[COLLECTED DATA — start]

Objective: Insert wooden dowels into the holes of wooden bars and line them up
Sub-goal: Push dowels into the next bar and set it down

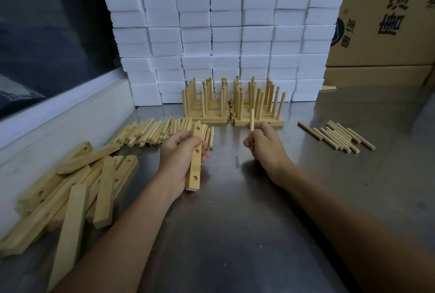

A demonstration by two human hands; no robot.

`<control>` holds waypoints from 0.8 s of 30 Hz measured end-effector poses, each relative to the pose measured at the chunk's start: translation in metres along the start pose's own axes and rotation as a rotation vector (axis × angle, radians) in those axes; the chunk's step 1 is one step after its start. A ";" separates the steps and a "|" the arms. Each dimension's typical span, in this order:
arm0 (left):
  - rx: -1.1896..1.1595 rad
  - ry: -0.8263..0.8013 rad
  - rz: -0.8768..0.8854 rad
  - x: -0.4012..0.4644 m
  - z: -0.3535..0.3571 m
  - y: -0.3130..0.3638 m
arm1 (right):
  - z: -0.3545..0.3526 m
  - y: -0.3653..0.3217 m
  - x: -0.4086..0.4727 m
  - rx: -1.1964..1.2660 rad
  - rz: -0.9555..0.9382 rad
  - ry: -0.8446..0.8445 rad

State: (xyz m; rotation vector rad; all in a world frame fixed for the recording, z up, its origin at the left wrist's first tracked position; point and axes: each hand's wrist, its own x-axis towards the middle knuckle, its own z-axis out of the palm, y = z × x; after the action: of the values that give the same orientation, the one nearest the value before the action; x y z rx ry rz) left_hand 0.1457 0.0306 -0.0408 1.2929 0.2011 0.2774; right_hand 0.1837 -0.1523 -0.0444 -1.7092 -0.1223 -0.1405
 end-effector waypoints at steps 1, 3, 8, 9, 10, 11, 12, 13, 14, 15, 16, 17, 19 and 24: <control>0.020 0.002 0.006 0.000 0.000 0.000 | 0.000 -0.002 -0.004 -0.020 -0.047 0.023; 0.065 -0.003 0.017 0.000 0.001 -0.001 | 0.001 -0.003 -0.012 -0.143 -0.187 0.076; 0.213 -0.010 0.039 -0.001 0.001 -0.001 | 0.000 -0.001 -0.019 -0.339 -0.292 0.146; 0.223 -0.016 0.041 -0.002 0.002 0.000 | 0.000 -0.001 -0.019 -0.360 -0.309 0.162; 0.232 -0.024 0.045 -0.003 0.002 0.001 | 0.000 -0.002 -0.020 -0.377 -0.331 0.170; 0.243 -0.033 0.051 -0.004 0.003 0.001 | 0.001 -0.001 -0.020 -0.389 -0.356 0.165; 0.256 -0.042 0.058 -0.006 0.004 0.002 | 0.001 -0.001 -0.021 -0.400 -0.379 0.152; 0.268 -0.050 0.066 -0.006 0.004 0.002 | 0.002 0.000 -0.021 -0.412 -0.397 0.142; 0.277 -0.061 0.072 -0.007 0.004 0.002 | 0.002 0.000 -0.021 -0.424 -0.406 0.143; 0.284 -0.073 0.077 -0.007 0.004 0.003 | 0.002 0.001 -0.021 -0.427 -0.407 0.154; 0.294 -0.089 0.080 -0.007 0.004 0.003 | 0.002 0.000 -0.020 -0.423 -0.403 0.165; 0.301 -0.106 0.081 -0.007 0.004 0.003 | 0.002 0.000 -0.020 -0.418 -0.408 0.169; 0.302 -0.132 0.085 -0.009 0.005 0.004 | 0.002 -0.002 -0.022 -0.419 -0.462 0.154; 0.374 -0.243 0.148 -0.016 0.010 0.001 | 0.004 -0.004 -0.029 -0.529 -0.620 0.081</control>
State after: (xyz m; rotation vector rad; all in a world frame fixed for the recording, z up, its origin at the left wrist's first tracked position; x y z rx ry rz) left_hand 0.1332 0.0163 -0.0369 1.7029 -0.0539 0.2117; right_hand 0.1541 -0.1479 -0.0456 -2.1364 -0.5970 -0.7556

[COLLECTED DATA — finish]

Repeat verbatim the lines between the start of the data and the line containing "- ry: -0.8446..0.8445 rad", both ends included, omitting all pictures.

§ **ANSWER TO THE EXERCISE**:
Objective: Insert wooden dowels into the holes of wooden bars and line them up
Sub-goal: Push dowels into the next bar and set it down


A demonstration by two human hands; no robot.

`<control>` holds waypoints from 0.8 s of 30 Hz measured end-effector poses, each relative to the pose measured at the chunk's start: translation in metres along the start pose's own axes and rotation as a rotation vector (axis × angle, radians) in those axes; the chunk's step 1 is one step after its start. A ";" separates the steps and a "|" the arms. Each dimension's typical span, in this order:
arm0 (left):
  - rx: -1.1896..1.1595 rad
  - ry: -0.8263..0.8013 rad
  - rz: -0.8768..0.8854 rad
  - x: -0.4012..0.4644 m
  - z: -0.3535..0.3571 m
  - y: -0.3130..0.3638 m
arm1 (right):
  - z: -0.3545..0.3526 m
  - y: -0.3653..0.3217 m
  - x: -0.4086..0.4727 m
  - rx: -1.1964..1.2660 rad
  - rz: -0.9555..0.9382 rad
  - ry: -0.8446..0.8445 rad

The exercise has been carried out completely.